◆ **Problem description**:
Count every line in the entries below that contains the word "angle", and give only that number.

Dataset records:
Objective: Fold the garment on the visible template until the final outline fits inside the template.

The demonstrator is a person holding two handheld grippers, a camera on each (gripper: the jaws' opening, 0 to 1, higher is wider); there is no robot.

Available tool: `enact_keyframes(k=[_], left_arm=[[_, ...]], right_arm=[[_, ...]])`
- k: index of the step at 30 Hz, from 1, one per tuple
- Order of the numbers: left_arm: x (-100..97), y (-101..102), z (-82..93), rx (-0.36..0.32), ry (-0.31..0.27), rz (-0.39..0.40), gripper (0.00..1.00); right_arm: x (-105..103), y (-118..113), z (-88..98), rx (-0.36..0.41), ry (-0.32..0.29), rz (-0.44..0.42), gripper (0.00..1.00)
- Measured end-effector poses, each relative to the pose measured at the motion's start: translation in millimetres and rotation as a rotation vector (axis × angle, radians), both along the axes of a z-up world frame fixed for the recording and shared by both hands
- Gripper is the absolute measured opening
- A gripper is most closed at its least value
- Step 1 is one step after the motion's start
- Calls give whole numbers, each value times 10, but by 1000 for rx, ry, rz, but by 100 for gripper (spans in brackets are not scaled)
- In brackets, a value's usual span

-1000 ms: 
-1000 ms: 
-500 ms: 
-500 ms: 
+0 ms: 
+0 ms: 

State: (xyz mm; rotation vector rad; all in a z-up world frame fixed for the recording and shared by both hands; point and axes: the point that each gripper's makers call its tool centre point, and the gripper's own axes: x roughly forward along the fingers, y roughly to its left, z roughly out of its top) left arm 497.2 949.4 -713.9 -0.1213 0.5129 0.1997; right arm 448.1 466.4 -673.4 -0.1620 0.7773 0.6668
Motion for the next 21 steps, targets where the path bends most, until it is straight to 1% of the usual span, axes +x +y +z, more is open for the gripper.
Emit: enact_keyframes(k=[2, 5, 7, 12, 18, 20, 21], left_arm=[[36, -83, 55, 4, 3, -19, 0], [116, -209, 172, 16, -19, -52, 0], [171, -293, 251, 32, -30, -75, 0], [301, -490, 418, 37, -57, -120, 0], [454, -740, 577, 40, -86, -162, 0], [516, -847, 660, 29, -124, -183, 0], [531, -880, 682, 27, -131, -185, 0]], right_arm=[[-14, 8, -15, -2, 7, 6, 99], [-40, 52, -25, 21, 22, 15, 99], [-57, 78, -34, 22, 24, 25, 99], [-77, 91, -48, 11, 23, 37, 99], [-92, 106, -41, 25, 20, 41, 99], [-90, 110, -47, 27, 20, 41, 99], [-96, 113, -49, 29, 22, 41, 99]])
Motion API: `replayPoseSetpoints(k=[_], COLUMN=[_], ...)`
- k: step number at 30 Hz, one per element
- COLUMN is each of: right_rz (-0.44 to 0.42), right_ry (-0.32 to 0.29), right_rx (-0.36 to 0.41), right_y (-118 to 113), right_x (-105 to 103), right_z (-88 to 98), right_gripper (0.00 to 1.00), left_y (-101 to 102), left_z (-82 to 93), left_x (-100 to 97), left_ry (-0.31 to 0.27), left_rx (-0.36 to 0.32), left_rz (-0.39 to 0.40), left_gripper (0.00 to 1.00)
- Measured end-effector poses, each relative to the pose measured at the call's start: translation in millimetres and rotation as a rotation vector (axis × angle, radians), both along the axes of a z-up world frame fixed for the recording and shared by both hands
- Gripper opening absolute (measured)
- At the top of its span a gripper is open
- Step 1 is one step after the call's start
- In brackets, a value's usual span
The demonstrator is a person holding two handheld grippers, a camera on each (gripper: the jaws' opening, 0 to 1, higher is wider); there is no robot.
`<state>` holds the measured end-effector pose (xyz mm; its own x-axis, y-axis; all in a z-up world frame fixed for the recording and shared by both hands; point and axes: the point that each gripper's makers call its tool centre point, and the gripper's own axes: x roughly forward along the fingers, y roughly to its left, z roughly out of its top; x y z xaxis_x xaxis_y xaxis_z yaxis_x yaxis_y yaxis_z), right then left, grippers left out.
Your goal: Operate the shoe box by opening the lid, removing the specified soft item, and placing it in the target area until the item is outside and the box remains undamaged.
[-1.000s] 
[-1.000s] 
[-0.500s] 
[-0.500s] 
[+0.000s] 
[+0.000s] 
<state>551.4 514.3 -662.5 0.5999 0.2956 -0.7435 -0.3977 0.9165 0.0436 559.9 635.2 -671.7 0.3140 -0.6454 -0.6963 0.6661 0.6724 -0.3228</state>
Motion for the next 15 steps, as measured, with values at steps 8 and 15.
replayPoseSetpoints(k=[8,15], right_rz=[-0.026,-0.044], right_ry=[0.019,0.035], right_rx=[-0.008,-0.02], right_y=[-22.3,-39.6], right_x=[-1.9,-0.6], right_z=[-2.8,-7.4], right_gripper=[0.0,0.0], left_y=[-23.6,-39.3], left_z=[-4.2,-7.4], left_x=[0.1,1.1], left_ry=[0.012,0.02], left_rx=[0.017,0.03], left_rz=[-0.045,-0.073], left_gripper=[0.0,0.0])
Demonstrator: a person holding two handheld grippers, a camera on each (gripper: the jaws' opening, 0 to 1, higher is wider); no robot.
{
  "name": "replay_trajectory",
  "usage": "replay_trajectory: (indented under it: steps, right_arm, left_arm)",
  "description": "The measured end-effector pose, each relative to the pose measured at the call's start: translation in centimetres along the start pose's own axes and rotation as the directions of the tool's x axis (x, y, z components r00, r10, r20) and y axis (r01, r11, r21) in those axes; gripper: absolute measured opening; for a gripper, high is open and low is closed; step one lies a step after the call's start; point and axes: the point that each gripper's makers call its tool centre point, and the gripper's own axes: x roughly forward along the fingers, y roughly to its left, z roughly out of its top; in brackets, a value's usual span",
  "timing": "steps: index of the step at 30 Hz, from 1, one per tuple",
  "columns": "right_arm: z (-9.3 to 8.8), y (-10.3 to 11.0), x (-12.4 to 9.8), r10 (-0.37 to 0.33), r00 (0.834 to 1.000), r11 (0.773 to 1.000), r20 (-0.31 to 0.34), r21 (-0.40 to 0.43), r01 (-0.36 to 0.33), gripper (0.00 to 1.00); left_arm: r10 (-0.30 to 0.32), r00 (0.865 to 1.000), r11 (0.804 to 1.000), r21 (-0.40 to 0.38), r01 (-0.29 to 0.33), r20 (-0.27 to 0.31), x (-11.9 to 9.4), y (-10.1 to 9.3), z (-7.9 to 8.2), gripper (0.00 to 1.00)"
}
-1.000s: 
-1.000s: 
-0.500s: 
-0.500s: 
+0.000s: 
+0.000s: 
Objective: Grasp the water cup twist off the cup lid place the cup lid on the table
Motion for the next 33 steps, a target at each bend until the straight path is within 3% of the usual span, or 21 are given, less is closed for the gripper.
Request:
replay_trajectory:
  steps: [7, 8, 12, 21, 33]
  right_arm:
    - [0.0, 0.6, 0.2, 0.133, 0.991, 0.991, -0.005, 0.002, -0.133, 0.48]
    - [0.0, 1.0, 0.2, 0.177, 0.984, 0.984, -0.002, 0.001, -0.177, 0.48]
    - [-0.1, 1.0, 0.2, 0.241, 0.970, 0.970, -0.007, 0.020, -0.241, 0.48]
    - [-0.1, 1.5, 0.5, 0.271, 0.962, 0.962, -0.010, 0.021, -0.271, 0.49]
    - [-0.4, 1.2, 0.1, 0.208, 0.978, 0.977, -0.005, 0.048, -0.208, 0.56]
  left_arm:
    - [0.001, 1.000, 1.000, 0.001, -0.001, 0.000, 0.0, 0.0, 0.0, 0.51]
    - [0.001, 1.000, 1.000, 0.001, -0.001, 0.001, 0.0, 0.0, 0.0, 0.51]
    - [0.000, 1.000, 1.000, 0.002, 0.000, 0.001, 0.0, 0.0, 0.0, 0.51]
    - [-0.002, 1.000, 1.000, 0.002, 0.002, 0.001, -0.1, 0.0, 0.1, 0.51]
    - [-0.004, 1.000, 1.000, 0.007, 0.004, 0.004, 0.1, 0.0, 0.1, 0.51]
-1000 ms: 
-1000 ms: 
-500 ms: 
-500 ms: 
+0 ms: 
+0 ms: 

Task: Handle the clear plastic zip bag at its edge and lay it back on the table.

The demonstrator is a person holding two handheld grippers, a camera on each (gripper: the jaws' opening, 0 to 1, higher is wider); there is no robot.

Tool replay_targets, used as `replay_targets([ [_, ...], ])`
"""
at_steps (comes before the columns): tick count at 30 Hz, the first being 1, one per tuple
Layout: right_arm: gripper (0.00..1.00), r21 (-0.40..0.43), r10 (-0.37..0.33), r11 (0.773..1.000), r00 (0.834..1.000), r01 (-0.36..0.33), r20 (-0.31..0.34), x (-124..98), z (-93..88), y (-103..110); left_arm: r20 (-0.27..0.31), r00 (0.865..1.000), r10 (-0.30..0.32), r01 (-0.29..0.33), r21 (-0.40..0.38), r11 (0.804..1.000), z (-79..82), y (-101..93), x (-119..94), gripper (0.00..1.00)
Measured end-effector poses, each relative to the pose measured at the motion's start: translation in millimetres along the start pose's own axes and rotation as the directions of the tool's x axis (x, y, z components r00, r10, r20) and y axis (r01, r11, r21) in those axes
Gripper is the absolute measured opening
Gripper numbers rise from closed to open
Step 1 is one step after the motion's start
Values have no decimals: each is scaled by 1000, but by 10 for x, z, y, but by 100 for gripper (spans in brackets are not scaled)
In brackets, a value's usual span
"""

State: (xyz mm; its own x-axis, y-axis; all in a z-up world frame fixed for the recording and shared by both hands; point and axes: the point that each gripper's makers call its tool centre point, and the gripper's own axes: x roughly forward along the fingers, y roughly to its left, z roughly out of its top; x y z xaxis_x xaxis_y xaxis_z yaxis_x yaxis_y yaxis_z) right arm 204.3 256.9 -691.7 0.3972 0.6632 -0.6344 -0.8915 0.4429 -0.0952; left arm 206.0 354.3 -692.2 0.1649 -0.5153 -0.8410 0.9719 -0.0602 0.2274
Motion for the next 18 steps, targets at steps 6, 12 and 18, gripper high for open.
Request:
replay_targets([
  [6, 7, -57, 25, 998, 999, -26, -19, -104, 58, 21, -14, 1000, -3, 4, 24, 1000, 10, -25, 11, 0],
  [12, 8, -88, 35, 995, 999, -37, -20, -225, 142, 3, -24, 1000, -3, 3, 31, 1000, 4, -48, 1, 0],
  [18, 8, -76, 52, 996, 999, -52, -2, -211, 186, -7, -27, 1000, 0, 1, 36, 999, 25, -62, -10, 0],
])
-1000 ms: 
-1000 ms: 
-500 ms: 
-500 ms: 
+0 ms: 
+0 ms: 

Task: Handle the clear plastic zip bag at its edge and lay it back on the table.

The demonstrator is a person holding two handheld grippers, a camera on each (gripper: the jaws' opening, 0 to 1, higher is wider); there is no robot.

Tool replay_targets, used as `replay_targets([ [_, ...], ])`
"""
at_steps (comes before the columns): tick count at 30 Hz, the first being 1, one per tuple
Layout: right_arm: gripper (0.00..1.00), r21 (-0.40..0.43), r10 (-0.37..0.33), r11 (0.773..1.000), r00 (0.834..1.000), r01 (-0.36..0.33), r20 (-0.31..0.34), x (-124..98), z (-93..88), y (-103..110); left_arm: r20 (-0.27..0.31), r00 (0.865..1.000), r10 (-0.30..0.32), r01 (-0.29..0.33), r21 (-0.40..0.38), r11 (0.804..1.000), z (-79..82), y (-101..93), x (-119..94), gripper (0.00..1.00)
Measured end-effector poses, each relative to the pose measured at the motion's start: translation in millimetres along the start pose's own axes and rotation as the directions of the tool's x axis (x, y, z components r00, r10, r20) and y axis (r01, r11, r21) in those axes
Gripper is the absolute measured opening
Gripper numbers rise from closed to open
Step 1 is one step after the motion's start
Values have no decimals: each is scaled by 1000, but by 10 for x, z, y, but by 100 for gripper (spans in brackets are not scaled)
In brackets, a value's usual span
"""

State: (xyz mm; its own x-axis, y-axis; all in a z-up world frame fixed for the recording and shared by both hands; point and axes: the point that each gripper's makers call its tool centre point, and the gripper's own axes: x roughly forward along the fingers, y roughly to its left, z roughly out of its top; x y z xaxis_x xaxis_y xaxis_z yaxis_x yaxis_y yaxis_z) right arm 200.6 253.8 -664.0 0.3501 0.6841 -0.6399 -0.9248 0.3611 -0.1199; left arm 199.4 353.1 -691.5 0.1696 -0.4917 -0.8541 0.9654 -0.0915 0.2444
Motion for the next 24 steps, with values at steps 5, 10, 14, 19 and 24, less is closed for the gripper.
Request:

◆ **Exercise solution**:
2